What must they have thought when, at the close of this discourse, He spoke of people who, at the Day of Judgment, would call upon Him as Lord, and appeal to the works that they had done in His name, and who yet were destined to be rejected because He would not recognise them (Matt. vii. 21-23)?
What must they have thought of Him when He pronounced those blessed who were persecuted and despised for His sake (Matt. v. 11, 12)? By what authority did this man forgive sins (Mark ii. 5 ff.)?
In the discourse at the sending forth of the disciples the “I” is still more prominent. He demands of men that in the trials to come they shall confess Him, that they shall love Him more than father or mother, bear their cross after Him, and follow Him to the death, since it is only for such that He can entreat His Heavenly Father (Matt. x. 32 ff.). Admitting that the expression “Heavenly Father” contained no riddle for the listening disciples, since He had taught them to pray “Our Father which art in Heaven,” we have still to ask who was He whose yea or nay should prevail with God to determine the fate of men at the Judgment?

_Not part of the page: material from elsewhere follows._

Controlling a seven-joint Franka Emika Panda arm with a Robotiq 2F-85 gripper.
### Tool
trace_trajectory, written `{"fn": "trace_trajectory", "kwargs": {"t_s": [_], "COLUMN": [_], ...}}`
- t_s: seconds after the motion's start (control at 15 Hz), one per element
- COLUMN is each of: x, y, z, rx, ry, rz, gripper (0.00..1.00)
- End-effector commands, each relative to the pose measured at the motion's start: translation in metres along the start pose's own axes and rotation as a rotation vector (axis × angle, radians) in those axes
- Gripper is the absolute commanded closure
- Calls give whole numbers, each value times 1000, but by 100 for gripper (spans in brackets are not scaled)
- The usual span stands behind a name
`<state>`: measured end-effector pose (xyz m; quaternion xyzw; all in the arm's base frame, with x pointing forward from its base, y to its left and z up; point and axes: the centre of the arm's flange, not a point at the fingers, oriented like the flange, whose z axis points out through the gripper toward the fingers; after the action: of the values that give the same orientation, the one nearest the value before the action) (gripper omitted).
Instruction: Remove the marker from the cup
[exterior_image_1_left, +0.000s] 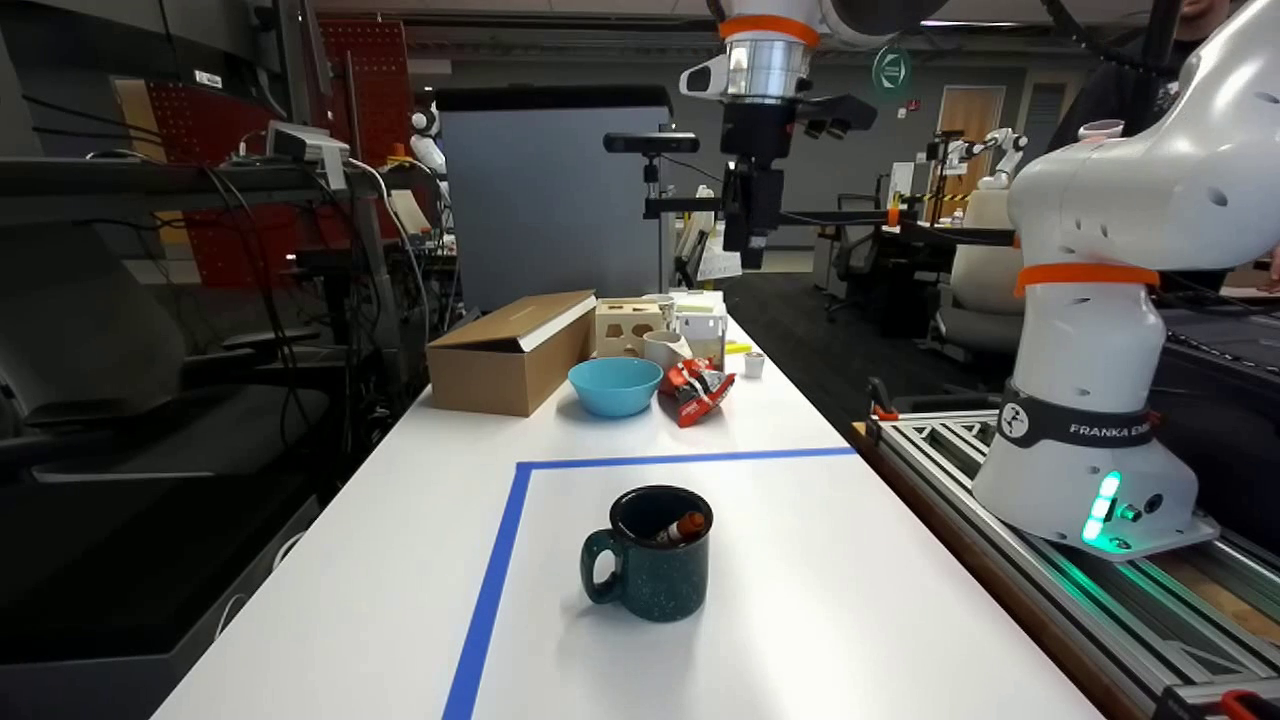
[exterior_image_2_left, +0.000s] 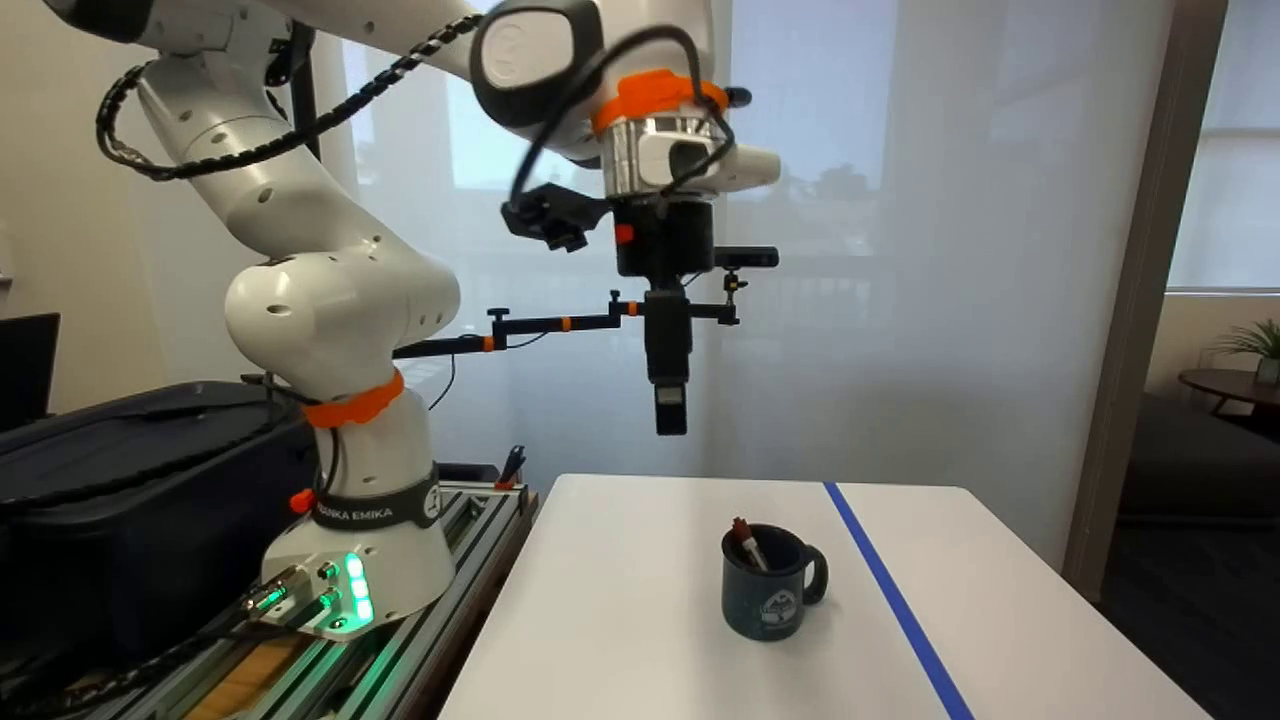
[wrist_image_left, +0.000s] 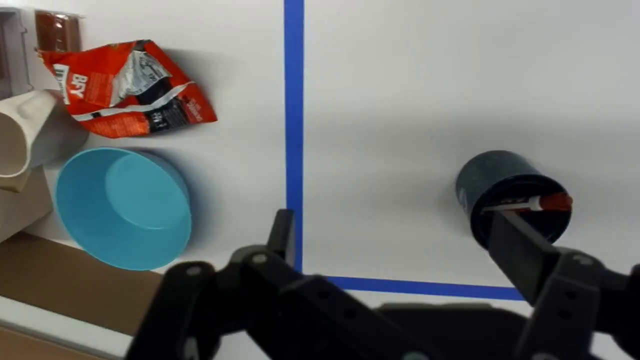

And yet they found it hard, nay impossible, to think of Him as Messiah. They guessed Him to be a prophet; some thought of Elias, some of John the Baptist risen from the dead, as appears clearly from the answer of the disciples at Caesarea Philippi.[286] The Messiah was a supernatural personality who was to appear in the last times, and who was not expected upon earth before that.
At this point a difficulty presents itself. How could Jesus be Elias for the people? Did they not hold John the Baptist to be Elias? Not in the least! Jesus was the first and the only person who attributed this office to him. And, moreover, He declares it to the people as something mysterious, difficult to understand—“If ye can receive it, this is Elias, which was for to come. He that hath ears to hear, let him hear” (Matt. xi. 14, 15). In making this revelation He is communicating to them a piece of supernatural knowledge, opening up a part of the mystery of the Kingdom of God. Therefore He uses the same formula of emphasis as when making known in parables the mystery of the Kingdom of God (Mark iv.).
The disciples were not with Him at this time, and therefore did not learn what was the rôle of John the Baptist. When a little later, in descending from the mount of transfiguration He [pg 372] predicted to the three who formed the inner circle of His followers the resurrection of the Son of Man, they came to Him with difficulties about the rising from the dead—how could this be possible when, according to the Pharisees and Scribes, Elias must first come?—whereupon Jesus explains to them that the preacher of repentance whom Herod had put to death had been Elias (Mark ix. 11-13).